### Exercise prompt
Which lines run from the line with "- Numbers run" through the line with "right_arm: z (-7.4" in the entries below? Print them exactly, both ends included, and nothing more.

[Items from a data source]
######

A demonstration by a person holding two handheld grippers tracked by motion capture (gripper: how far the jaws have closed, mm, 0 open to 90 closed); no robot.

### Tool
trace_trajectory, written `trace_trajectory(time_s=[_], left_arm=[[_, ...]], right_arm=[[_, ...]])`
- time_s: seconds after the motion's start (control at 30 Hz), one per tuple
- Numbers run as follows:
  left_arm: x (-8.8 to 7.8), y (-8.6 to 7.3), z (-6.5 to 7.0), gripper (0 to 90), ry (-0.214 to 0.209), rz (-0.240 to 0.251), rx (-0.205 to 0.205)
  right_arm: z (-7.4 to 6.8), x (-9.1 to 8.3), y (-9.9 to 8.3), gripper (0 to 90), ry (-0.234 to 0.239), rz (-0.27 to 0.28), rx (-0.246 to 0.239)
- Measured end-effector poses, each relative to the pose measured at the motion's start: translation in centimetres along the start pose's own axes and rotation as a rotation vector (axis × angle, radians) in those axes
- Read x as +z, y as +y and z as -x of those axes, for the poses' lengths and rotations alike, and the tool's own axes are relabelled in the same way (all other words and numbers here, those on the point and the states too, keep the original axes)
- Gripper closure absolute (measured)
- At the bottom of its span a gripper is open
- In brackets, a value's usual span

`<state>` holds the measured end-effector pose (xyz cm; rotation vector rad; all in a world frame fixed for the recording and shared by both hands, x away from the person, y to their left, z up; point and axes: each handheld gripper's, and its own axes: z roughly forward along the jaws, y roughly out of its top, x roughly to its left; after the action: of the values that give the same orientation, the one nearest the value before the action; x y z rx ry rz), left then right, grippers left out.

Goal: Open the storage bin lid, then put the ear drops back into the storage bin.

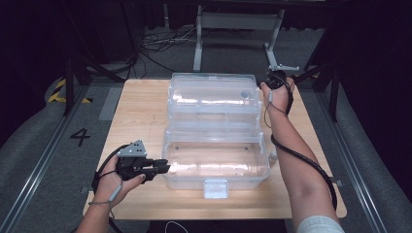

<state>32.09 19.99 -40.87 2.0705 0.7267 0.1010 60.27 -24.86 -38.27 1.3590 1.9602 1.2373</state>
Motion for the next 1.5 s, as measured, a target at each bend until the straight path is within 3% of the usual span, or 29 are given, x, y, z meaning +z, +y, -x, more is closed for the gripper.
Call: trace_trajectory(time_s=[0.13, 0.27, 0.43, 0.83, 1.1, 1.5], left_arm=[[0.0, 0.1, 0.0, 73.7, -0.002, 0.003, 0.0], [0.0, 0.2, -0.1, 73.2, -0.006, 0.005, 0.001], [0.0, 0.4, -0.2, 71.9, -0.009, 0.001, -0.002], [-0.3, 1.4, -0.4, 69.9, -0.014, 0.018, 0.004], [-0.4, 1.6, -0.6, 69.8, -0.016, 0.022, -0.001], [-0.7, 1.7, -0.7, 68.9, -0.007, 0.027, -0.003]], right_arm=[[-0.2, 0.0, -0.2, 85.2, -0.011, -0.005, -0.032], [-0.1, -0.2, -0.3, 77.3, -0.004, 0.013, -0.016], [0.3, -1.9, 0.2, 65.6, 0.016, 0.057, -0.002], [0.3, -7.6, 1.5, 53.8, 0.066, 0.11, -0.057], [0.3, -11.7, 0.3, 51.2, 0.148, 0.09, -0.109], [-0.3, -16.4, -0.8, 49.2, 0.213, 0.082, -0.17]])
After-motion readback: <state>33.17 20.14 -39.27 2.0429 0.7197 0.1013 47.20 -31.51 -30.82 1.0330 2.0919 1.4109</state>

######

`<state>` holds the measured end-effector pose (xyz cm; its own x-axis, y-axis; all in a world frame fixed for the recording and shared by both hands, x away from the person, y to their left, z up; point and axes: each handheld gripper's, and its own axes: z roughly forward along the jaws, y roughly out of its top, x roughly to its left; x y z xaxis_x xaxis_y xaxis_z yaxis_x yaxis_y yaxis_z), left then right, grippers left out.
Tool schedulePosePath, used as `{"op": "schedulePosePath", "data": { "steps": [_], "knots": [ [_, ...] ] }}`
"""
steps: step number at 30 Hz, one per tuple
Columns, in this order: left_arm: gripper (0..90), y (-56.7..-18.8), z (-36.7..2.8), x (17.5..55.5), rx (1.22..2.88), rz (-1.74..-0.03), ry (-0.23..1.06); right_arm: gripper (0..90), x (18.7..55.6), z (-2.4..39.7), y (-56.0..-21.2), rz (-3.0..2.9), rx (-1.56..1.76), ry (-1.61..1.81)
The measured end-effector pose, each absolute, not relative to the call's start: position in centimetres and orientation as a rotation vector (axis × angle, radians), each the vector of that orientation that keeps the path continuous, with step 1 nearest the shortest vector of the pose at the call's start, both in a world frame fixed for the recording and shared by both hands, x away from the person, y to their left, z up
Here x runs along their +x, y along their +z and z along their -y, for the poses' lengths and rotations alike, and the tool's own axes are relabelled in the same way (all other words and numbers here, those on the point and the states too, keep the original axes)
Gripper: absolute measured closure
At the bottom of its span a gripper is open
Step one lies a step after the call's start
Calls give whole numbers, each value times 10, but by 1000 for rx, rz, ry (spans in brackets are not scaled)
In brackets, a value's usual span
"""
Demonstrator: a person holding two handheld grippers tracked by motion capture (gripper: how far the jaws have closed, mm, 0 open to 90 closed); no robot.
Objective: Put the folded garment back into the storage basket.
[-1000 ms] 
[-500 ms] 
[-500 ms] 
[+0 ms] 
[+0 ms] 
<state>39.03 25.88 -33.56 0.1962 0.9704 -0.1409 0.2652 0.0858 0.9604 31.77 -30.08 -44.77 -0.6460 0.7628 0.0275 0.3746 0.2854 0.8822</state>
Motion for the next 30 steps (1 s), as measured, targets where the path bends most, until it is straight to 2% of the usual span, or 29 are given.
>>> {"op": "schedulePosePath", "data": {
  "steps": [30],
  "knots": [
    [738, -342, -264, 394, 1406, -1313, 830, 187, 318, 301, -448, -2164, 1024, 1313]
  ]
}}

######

### Completed exercise
- Numbers run as follows:
  left_arm: x (-8.8 to 7.8), y (-8.6 to 7.3), z (-6.5 to 7.0), gripper (0 to 90), ry (-0.214 to 0.209), rz (-0.240 to 0.251), rx (-0.205 to 0.205)
  right_arm: z (-7.4 to 6.8), x (-9.1 to 8.3), y (-9.9 to 8.3), gripper (0 to 90), ry (-0.234 to 0.239), rz (-0.27 to 0.28), rx (-0.246 to 0.239)

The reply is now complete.